Boosting Adversarial Robustness and Generalization with Structural Prior
Zhichao Hou, Weizhi Gao, Hamid Krim, Xiaorui Liu
TL;DR
The paper tackles the plateau in adversarial robustness by introducing Elastic Dictionary Learning Networks (EDLNets) that integrate a structural prior via a learnable balance parameter and an unrolled RISTA solver. It provides a theoretical robustness analysis using influence functions to compare Vanilla, Robust, and Elastic dictionary learning, showing how Elastic DL can balance natural accuracy and robustness. Empirically, the approach yields state-of-the-art robustness on RobustBench across CIFAR-10/100 and Tiny-ImageNet when combined with existing adversarial training methods, while also reducing robust overfitting and preserving generalization.

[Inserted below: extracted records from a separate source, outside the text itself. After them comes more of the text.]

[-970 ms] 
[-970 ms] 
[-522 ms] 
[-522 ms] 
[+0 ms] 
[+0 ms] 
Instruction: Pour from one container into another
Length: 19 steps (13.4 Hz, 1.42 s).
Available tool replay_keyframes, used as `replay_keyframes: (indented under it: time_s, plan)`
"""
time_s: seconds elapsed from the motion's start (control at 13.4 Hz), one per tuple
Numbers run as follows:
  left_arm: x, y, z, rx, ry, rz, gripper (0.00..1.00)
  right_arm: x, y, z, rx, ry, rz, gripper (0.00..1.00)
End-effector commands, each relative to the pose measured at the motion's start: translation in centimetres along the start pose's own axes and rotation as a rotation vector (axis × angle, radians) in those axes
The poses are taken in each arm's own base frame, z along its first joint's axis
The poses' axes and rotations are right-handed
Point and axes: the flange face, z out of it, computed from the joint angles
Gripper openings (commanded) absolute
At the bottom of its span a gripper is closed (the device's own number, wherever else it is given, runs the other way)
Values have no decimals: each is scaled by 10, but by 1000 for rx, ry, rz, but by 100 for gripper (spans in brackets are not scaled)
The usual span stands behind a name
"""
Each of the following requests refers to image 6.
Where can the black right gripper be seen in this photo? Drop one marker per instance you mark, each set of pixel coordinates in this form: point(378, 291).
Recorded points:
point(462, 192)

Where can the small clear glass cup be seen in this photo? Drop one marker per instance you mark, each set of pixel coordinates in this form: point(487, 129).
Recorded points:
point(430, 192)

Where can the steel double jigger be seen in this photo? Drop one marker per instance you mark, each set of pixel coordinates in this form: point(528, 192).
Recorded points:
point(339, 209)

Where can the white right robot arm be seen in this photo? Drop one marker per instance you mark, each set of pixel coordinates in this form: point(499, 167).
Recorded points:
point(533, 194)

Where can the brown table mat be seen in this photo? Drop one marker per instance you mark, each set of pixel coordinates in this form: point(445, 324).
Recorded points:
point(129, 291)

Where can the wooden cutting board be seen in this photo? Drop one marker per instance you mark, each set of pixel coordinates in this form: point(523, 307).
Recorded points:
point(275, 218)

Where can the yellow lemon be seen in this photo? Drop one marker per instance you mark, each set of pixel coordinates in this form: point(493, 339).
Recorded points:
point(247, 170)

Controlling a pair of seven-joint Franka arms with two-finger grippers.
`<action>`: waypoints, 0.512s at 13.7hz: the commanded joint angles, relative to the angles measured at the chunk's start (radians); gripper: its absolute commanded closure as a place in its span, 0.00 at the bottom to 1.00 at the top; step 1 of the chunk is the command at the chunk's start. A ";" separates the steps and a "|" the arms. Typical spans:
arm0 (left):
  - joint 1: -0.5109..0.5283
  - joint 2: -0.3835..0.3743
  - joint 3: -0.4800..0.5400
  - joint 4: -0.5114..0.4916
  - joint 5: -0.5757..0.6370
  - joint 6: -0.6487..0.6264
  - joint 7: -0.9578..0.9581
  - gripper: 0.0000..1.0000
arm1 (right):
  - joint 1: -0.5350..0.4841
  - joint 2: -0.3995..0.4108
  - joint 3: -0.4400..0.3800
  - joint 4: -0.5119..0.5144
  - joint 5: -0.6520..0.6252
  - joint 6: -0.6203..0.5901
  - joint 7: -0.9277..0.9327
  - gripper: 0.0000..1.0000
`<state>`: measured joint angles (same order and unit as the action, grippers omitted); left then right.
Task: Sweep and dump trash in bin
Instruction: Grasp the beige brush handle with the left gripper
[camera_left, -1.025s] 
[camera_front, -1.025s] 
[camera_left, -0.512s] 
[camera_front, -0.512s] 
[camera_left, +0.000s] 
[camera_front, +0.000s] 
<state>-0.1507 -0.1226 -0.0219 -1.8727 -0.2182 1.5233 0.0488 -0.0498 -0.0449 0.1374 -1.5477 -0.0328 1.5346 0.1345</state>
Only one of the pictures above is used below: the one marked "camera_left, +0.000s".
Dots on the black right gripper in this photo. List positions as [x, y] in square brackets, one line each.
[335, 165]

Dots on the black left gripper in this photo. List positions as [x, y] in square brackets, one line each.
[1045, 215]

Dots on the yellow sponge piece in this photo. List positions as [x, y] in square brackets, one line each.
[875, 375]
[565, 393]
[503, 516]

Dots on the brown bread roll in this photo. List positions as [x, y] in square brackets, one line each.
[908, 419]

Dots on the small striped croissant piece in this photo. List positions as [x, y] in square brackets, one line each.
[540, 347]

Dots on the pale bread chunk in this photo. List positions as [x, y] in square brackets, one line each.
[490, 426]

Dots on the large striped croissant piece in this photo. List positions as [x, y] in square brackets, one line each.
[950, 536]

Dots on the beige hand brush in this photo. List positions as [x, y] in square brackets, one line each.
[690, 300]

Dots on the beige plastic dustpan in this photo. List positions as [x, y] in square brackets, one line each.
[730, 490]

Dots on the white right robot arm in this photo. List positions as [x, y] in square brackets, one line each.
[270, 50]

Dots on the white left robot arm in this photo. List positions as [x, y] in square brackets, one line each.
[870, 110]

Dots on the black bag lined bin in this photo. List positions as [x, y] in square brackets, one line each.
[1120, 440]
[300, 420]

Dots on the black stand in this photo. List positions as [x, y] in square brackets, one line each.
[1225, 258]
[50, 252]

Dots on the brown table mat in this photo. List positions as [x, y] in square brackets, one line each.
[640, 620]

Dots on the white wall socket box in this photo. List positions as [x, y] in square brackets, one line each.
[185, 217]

The work demonstrates that incorporating structural priors into CNNs is a powerful, orthogonal direction for improving robustness under strong adaptive attacks, with practical implications for safer deployment of vision models.
Abstract
This work investigates a novel approach to boost adversarial robustness and generalization by incorporating structural prior into the design of deep learning models. Specifically, our study surprisingly reveals that existing dictionary learning-inspired convolutional neural networks (CNNs) provide a false sense of security against adversarial attacks. To address this, we propose Elastic Dictionary Learning Networks (EDLNets), a novel ResNet architecture that significantly enhances adversarial robustness and generalization. This novel and effective approach is supported by a theoretical robustness analysis using influence functions. Moreover, extensive and reliable experiments demonstrate consistent and significant performance improvement on open robustness leaderboards such as RobustBench, surpassing state-of-the-art baselines. To the best of our knowledge, this is the first work to discover and validate that structural prior can reliably enhance deep learning robustness under strong adaptive attacks, unveiling a promising direction for future research.